How HDFS replication policy works
Replication Manager replicates HDFS data depending on the "Source Path" and "Destination Path" you specify in the "Create HDFS Replication Policy" wizard. Additionally, you must follow a few guidelines to maintain the source data for successful data replication.
How Replication Manager handles HDFS replication
The following scenarios explain how Replication Manager handles HDFS replication:
- The base directory of the source path and destination path are the same. In
this scenario, the source path content is copied into the specified target/destination
path.
Example: The source path is /source/base, the target path is /target/base, and the source files to be replicated are /source/base/file-1.txt and /source/base/subdir-1/file-11.txt. Replication Manager replicates the files to /target/base/file-1.txt and /target/base/subdir-1/file-11.txt.
- The base directory of the source path and target path are different. In this
scenario, a new folder is created under the specified target path and the content of the
source path is copied into the new folder.
Example: The source path is /source/base-src, the target path is /target/base-tgt, and the source files to be replicated are /source/base-src/file-1.txt and /source/base-src/subdir-1/file-11.txt.
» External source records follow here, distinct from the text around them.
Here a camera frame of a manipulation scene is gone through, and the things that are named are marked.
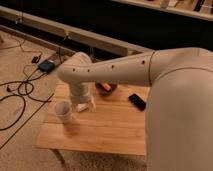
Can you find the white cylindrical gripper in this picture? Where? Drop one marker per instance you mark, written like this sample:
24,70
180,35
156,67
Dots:
79,94

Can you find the white sponge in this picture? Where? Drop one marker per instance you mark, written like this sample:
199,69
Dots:
82,107

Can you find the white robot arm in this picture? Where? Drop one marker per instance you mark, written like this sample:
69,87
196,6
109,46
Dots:
179,109

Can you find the white ceramic cup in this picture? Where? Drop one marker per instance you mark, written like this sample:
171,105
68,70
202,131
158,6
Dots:
63,111

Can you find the dark brown bowl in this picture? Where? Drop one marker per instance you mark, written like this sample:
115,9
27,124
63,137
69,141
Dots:
103,92

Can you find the orange carrot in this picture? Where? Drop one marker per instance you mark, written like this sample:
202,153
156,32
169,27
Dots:
106,86

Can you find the wooden table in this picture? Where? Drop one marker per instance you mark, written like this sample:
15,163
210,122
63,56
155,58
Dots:
116,126

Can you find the black smartphone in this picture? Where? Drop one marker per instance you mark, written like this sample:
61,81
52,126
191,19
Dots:
137,101

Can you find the teal power box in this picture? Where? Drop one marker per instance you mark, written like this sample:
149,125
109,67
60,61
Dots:
46,66

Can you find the small black adapter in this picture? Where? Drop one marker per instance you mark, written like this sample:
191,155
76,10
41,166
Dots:
35,59

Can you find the long wooden bench rail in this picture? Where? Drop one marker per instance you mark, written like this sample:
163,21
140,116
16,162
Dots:
79,35

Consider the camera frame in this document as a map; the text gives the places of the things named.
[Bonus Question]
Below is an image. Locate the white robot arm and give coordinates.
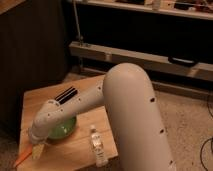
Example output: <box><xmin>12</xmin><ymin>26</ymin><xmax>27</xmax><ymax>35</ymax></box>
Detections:
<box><xmin>28</xmin><ymin>63</ymin><xmax>177</xmax><ymax>171</ymax></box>

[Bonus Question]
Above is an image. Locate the orange pepper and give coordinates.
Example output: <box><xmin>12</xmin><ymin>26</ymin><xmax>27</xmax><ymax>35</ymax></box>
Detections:
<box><xmin>13</xmin><ymin>148</ymin><xmax>32</xmax><ymax>168</ymax></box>

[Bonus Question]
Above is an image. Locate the green ceramic bowl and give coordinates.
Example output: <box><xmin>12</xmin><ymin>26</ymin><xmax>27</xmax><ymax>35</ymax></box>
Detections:
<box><xmin>48</xmin><ymin>117</ymin><xmax>77</xmax><ymax>140</ymax></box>

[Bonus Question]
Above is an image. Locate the clear plastic water bottle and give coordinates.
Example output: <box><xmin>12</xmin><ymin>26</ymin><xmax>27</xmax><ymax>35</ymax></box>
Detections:
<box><xmin>90</xmin><ymin>125</ymin><xmax>108</xmax><ymax>167</ymax></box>

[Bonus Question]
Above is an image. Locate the black striped rectangular box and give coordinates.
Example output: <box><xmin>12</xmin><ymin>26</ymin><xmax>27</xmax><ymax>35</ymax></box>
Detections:
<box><xmin>55</xmin><ymin>86</ymin><xmax>78</xmax><ymax>104</ymax></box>

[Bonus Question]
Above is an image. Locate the long metal case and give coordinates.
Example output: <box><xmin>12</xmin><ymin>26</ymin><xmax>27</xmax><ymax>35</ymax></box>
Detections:
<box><xmin>69</xmin><ymin>41</ymin><xmax>213</xmax><ymax>82</ymax></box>

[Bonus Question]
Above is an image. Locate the thin metal pole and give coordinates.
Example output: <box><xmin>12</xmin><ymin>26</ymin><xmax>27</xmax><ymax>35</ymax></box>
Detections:
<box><xmin>72</xmin><ymin>0</ymin><xmax>83</xmax><ymax>46</ymax></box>

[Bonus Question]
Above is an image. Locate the wooden shelf with clutter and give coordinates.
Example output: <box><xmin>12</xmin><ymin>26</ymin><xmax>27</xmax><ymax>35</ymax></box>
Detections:
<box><xmin>66</xmin><ymin>0</ymin><xmax>213</xmax><ymax>22</ymax></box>

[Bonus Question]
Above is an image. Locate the black floor cable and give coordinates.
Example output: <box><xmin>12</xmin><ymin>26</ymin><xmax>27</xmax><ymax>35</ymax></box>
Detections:
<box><xmin>199</xmin><ymin>96</ymin><xmax>213</xmax><ymax>171</ymax></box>

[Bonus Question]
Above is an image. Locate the black case handle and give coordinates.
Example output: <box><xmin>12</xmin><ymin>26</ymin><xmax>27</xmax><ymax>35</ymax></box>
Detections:
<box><xmin>168</xmin><ymin>57</ymin><xmax>198</xmax><ymax>67</ymax></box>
Replication Manager replicates the files to /target/base-tgt/base-src/file-1.txt and /target/base-tgt/base-src/subdir-1/file-11.txt.
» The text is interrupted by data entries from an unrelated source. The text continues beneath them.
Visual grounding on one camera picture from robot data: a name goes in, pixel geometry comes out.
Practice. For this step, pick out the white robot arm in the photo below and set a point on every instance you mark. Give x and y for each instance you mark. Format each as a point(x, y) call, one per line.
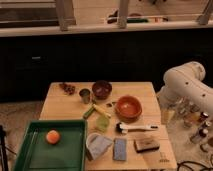
point(184, 81)

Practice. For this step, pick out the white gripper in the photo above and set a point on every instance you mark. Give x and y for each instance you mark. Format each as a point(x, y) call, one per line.
point(167, 111)

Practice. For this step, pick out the blue sponge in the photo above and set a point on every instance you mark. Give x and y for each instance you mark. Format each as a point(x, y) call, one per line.
point(119, 150)

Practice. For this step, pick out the green cucumber stick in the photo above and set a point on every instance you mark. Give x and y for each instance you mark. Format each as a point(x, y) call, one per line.
point(88, 113)

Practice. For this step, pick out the green plastic tray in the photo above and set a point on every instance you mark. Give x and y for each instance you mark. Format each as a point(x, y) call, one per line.
point(36, 154)

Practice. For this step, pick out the grey folded cloth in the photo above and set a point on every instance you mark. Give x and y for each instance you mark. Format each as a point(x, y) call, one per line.
point(97, 145)

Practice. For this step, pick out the orange ball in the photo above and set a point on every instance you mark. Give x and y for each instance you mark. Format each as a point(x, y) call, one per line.
point(53, 137)

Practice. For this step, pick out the dark maroon bowl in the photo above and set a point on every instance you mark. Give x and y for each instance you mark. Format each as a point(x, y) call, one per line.
point(101, 89)

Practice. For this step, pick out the brown grape bunch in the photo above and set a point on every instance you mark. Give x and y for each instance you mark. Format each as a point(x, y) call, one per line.
point(67, 88)

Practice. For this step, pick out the red orange bowl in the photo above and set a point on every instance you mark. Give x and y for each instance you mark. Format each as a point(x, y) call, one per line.
point(128, 108)

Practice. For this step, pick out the small metal cup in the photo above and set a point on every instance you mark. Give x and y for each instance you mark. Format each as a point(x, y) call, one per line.
point(85, 95)

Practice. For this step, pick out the wooden board eraser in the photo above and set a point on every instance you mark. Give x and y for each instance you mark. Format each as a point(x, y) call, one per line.
point(146, 144)

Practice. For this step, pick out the green plastic piece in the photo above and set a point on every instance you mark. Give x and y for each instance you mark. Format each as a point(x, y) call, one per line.
point(102, 123)

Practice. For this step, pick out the black tripod stand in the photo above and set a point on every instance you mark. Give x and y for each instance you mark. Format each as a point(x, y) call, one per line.
point(3, 154)
- The source path is globbed. In this scenario, the content of the source path
is copied under the target path.
Example: If the source path is /source/base-src/*, the target path is /target/base-tgt, and the source files to be replicated are /source/base-src/file-1.txt and /source/base-src/subdir-1/file-11.txt. Replication Manager replicates the files to /target/base-tgt/file-1.txt and /target/base-tgt/subdir-1/file-11.txt.
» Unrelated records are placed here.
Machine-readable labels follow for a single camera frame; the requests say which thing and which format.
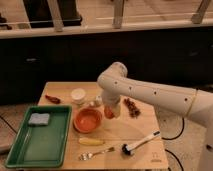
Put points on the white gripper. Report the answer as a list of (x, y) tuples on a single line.
[(112, 100)]

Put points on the small red apple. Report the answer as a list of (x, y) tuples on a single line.
[(108, 112)]

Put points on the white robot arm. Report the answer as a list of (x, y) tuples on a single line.
[(196, 105)]

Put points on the white paper cup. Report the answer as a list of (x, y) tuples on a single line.
[(78, 96)]

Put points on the brown dried spice cluster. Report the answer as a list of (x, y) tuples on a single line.
[(134, 111)]

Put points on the white plastic bottle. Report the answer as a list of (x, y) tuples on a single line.
[(96, 102)]

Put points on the orange bowl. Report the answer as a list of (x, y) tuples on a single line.
[(87, 120)]

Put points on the white black dish brush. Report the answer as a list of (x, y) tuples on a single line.
[(129, 148)]

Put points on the silver metal fork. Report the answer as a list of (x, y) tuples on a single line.
[(87, 156)]

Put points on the blue grey sponge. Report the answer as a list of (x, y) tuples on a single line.
[(39, 119)]

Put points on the green plastic tray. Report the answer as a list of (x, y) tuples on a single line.
[(41, 146)]

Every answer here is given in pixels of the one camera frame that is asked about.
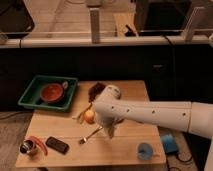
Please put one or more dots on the blue tape roll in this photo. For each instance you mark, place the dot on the blue tape roll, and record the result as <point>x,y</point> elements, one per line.
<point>169,144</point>

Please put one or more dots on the bunch of dark grapes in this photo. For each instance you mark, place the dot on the bunch of dark grapes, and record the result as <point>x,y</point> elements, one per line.
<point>95,90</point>

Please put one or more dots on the yellow apple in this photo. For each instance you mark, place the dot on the yellow apple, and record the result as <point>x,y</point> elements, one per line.
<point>89,116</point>

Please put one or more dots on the red chili pepper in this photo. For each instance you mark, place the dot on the red chili pepper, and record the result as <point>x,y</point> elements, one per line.
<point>37,141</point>

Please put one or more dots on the small metal cup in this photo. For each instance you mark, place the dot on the small metal cup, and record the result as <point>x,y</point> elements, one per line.
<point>28,147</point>

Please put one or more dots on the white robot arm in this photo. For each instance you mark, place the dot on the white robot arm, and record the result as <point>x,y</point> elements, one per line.
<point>192,117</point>

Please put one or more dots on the small object in bin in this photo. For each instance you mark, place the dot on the small object in bin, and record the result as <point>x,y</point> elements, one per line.
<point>65,85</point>

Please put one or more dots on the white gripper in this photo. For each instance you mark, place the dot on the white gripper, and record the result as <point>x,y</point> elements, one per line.
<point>108,122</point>

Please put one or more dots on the black smartphone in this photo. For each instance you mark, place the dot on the black smartphone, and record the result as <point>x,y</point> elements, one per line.
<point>57,145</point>

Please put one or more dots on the orange bowl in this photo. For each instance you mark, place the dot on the orange bowl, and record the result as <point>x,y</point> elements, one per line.
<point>51,92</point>

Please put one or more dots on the blue plastic cup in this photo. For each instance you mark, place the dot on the blue plastic cup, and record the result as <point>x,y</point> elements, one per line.
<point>145,151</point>

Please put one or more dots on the green plastic bin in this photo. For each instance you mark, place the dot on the green plastic bin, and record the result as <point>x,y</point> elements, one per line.
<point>31,96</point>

Guidelines to add or delete data during replication job run
If you want to add or delete source data during the replication job run, you must follow these guidelines:
- Do not modify the source directory. This is because a file that is added to the source directory during the replication job run does not get replicated, and if you delete a file during replication, the replication job fails.
- All the files in the directory must be in closed state. This is because the replication job fails if any source files are open.